Les atouts de l’épargne collective
Les Français semblent se méfier des produits d’épargne collective. Ainsi, 58 % pensent que l’épargne individuelle doit être favorisée et développée contre 42 % qui penchent pour les produits d’épargne collective, indique le Cercle de l’Epargne. Cette proportion est encore plus nette en ce qui concerne les choix individuels, 68 % optent à titre personnel pour les produits individuels. Les moins de 35 ans sont les plus hostiles aux formules d’épargne collective (73 % privilégient à titre personnel l’épargne individuelle). Pourtant, si vous êtes salarié, votre employeur peut vous aider à vous constituer une cagnotte que vous toucherez à votre retraite, et ce à moindre frais. La plupart du temps, les frais sont réglés par votre employeur. Grâce au Plan d’épargne pour la retraite collectif (Perco), les primes de participation, d’intéressement, abondement de l’employeur et versements volontaires, peuvent être épargnés à long terme. « Certes, l’argent est bloqué jusqu’à la cessation d’activité, mais il existe une possibilité de sortie anticipée lors de l’achat d’une résidence principale et quatre autres possibilités pour des cas de vie difficile. Le jour venu, le salarié peut choisir entre la rente viagère (partiellement imposable) ou le capital, retiré en une ou plusieurs fois. Le tout exonéré d’impôt », explique Philippe Gourion, directeur Epargne et Retraite du groupe Henner, courtier en assurance. Autre possibilité qui existe par l’intermédiaire de l’entreprise : le plan d’épargne retraite entreprise (Pere ou PER Entreprises), nouveau nom de «l’article 83» du Code général des impôts. Il s’apparente à l’assurance-vie, mais seule la sortie en rente viagère y est autorisée à ce jour.
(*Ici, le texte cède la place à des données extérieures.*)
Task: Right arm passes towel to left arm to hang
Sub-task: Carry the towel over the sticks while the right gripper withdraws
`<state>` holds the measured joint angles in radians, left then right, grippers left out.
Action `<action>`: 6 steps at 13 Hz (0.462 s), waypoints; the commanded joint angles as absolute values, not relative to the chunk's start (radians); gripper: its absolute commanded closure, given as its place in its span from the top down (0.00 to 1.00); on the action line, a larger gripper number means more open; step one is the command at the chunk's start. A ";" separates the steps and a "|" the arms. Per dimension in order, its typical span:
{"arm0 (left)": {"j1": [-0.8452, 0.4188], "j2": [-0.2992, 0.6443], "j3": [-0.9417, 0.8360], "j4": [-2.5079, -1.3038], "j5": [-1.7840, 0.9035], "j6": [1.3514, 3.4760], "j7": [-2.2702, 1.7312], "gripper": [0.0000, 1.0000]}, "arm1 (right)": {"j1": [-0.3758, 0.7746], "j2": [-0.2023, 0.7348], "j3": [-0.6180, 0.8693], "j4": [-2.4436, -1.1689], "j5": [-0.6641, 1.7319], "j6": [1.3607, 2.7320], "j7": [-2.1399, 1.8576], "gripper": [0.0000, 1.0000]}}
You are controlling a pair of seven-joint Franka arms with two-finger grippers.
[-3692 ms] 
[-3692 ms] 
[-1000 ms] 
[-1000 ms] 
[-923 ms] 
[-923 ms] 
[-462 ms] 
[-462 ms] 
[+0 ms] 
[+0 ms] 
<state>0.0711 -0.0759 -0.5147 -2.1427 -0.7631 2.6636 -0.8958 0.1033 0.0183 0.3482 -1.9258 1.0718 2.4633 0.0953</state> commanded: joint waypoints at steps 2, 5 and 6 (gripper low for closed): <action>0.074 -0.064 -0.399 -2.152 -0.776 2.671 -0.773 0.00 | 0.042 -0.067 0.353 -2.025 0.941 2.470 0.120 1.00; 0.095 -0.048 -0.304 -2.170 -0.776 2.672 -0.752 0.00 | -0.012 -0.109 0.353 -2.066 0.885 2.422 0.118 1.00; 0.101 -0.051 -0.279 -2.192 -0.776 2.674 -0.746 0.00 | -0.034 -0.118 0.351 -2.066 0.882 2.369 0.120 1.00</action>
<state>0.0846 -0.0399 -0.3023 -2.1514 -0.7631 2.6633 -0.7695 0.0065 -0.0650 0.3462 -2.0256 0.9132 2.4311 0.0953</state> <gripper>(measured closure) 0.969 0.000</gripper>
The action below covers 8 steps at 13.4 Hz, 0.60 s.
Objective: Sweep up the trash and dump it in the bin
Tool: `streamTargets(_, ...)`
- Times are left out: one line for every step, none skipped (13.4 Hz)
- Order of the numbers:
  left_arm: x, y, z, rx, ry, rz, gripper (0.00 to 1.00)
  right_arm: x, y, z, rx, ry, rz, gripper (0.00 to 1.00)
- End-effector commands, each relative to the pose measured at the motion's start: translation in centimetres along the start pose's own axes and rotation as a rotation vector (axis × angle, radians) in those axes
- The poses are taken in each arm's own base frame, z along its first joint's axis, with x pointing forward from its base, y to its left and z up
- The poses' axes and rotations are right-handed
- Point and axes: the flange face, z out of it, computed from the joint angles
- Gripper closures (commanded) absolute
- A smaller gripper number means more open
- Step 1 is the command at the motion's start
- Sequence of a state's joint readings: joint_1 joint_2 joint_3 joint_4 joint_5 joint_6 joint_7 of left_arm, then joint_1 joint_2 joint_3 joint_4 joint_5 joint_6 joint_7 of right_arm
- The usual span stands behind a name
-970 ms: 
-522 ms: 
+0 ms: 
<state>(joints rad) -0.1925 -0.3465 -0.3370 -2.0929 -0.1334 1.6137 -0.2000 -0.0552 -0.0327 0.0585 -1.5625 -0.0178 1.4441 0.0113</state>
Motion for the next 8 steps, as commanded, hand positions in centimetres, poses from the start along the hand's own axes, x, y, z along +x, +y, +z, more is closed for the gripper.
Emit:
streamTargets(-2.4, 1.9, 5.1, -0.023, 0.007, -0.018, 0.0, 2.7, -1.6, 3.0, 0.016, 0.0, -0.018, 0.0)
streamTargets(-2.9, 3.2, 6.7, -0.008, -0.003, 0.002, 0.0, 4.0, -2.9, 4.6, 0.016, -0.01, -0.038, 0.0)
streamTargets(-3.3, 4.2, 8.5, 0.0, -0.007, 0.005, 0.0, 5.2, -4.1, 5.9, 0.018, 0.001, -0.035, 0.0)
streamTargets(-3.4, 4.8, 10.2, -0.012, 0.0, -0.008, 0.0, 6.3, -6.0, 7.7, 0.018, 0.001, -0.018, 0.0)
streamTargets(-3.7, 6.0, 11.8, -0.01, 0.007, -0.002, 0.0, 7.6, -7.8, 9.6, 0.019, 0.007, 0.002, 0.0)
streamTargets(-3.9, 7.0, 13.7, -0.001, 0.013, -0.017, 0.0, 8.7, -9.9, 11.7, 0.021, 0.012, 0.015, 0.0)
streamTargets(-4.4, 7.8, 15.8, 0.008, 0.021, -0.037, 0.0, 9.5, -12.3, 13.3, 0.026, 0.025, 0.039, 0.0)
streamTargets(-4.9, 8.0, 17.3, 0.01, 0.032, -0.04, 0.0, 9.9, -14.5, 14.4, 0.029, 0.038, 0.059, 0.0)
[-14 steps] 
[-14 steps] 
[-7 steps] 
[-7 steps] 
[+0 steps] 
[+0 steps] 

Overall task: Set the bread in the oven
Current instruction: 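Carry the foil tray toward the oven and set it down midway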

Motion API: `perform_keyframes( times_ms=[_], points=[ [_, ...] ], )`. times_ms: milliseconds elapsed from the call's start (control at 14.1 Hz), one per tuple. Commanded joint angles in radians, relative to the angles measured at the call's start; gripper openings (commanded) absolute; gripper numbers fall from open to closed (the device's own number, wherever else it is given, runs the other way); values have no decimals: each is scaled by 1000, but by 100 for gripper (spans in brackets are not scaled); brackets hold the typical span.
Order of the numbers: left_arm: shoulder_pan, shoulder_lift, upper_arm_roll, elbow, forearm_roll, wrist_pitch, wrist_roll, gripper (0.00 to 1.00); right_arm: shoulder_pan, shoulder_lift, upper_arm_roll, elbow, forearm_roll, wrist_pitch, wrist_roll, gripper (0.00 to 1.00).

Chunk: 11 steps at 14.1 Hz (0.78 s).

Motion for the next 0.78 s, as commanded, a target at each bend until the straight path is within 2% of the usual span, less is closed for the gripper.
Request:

Les cotisations sont généralement calculées en fonction de ce que vous gagnez et ne rentrent pas dans la base imposable, sous certaines limites. « Plus souvent collégial à la différence du Perco, il bénéficie le plus souvent aux cadres, et est considéré comme un moyen de rémunération complémentaire », précise Philippe Gourion. Malheureusement, ces produits sont le plus souvent proposés dans des grandes entreprises, comme AXA, Total ou BNP Paribas et bien plus rarement aux salariés des PME.